Dig Deep: Howlin’ Wolf – The Howlin’ Wolf Album – Cadet Concept (1969)

This is Howlin' Wolf's 1969 album.  He didn't like it but it's mad funky.
This is Howlin' Wolf's 1969 album...He didn't like it...But it is mad funky!

Howlin’ Wolf – Built For Comfort
Howlin’ Wolf – Down In The Bottom
Howlin’ Wolf – Howlin’ Wolf Speaks + Moanin’ At Midnight

Though Electric Mud gets all the attention, I’ve always felt that this session, featuring virtually the same backing group, was the stronger set. I can still remember my surprise at hearing it for the first time, back in 1994. Memory is a little fuzzy on all the particulars but I’m pretty sure I got my first copy (this is now the third copy of this record I’ve owned, not including a donated copy to KALX), at the Atlanta Record Show. The simple declaration on the front intrigued me, “why wouldn’t Howlin’ Wolf like this record?” At the time I had recently begun co-hosting a blues show at Album 88 and was beginning to build a vinyl collection. I’d loved the early Chess recordings from Howlin’ Wolf, so picking up this record seemed fairly academic, expecting it to be a solid though straight forward collection of his biggest “hits.” Instead, this record attempts to “update” the venerable Wolf with some of the most righteous Black psychedelic funk music ever laid down.

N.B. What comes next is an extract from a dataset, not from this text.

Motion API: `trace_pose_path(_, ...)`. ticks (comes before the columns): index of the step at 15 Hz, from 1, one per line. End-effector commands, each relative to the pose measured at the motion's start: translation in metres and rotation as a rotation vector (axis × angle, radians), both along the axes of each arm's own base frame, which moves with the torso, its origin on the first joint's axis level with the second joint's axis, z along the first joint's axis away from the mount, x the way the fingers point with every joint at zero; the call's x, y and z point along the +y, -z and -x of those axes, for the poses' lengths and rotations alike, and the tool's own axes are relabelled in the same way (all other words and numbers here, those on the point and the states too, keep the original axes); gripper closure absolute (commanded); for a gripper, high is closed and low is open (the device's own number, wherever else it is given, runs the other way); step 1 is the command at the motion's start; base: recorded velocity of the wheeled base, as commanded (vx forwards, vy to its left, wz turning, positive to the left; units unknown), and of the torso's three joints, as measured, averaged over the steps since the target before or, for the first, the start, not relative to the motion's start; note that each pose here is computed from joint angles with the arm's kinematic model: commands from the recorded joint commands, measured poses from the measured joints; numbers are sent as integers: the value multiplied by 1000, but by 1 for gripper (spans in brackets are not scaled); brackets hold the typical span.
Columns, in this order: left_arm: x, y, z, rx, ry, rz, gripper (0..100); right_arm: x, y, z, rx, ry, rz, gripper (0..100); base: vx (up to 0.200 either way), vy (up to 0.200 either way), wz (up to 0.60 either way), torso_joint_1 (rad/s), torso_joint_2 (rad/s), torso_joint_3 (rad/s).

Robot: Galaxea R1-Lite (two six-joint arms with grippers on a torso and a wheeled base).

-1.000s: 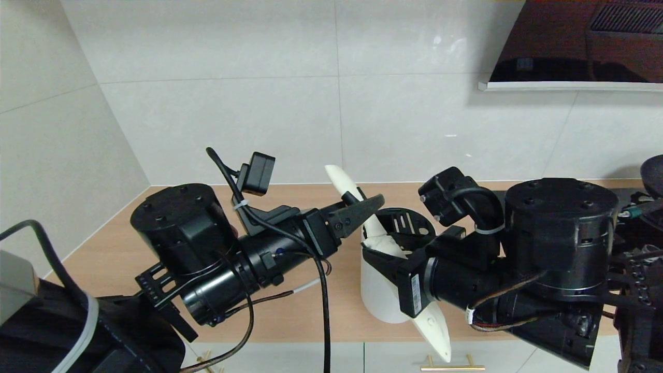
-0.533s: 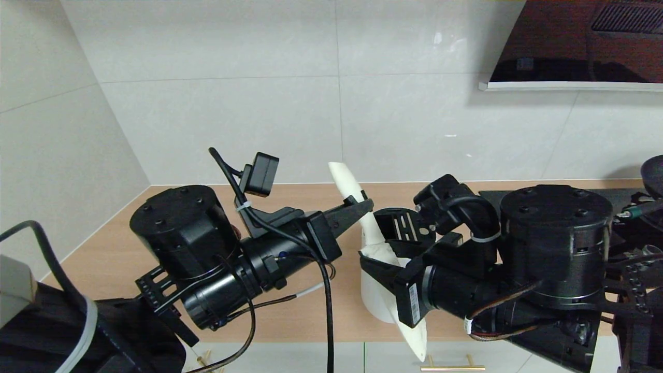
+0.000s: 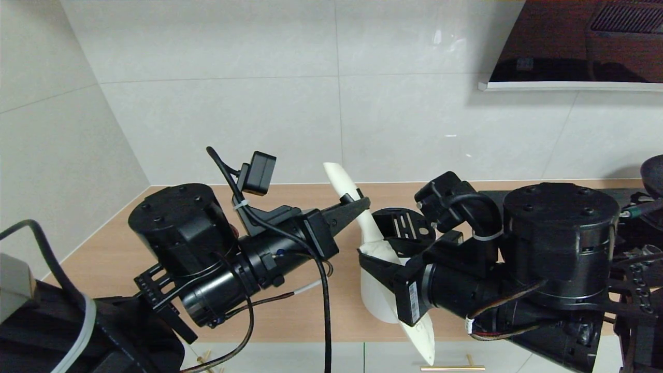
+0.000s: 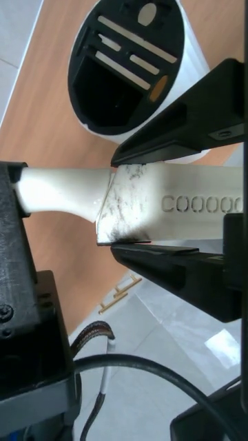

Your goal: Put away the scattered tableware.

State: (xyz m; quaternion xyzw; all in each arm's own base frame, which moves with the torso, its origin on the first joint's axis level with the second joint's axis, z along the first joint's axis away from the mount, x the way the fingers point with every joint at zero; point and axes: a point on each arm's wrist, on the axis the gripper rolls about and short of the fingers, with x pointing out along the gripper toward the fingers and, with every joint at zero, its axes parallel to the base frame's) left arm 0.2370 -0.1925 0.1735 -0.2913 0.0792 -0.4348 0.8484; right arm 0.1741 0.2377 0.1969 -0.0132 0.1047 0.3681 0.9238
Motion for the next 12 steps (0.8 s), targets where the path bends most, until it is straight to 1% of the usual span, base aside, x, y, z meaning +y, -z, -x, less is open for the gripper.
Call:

As soon as you drop the needle on “Spoonful” you immediately understand why Howlin’ Wolf (whose voice on this record decries the “queer” sounds of the electric guitar which, given that it’s 1968 when it’s recorded, means “strange” if you were wondering) and virtually ever single blues purist since 1969 has hated this record. You also can immediately understand how post-Hip-Hop ears would find this sound completely enthralling. From an objective point of view, it doesn’t hold up to Wolf’s seminal recordings, but who cares! This record is so unbelievably funky, it can’t help but be an underground classic. With Fuzzy, wah-wah guitars (3-4 guitars on each track!), poppin’ drums, freaky flute and even some amplified Eddie Harris soundin’ sax, this was a match made in heaven to my ears (all that’s missing is a soul clap). As good as the upbeat and wilder tracks like “Evil,” “Spoonful” and “Taildragger” sound, the best realized tracks seem to be the ones that have a slower tempo, including “Built For Comfort,” “Smokestack Lightning,” “Three Hundred Pounds of Joy,” and “Back Door Man” with the first being one of my all-time favorites. Instead of posting all funked up tracks, I’ve included the downright eerie “Moanin’ At Midnight,” (plus a vocal intro that on the original record precedes “Back Door Man”) mainly because it best represents the otherworldly, slightly ominous feeling I’ve always had about Howlin’ Wolf’s music.

As I was mentioning above, I think Wolf’s voice and style mixes better with this sound than did Muddy Water’s. To my ears, at multiple times on Electric Mud, Muddy seems overmatched and blown away by the craziness (except on Tom Cat, perhaps), conversely Wolf always feels in control, with that massive booming voice. Above all else though, the reason to track this record down is the sound. It’s really a shame that this group, which features Morris Jennings, Louis Satterfield, Pete Cosey, Donald Myrick and Phil Upchurch, all young veterans of the Chicago scene (many of which are featured on this Phil Cohran record), didn’t record as band, though they did contribute to more than a few Cadet Concept recordings. Their brand of Black psychedelica is unmatched in my opinion, truly distinctive and original. Of all the recordings from this period of time, I think I love the sound of the drums on this record the most. So crisp, so tight, so very heavy. Somewhere, I’m absolutely convinced of it, there is an instrumental backing track of this recording and I hope sincerely that they’ll wise up finally and issue it. Until then, be on the look out for this one.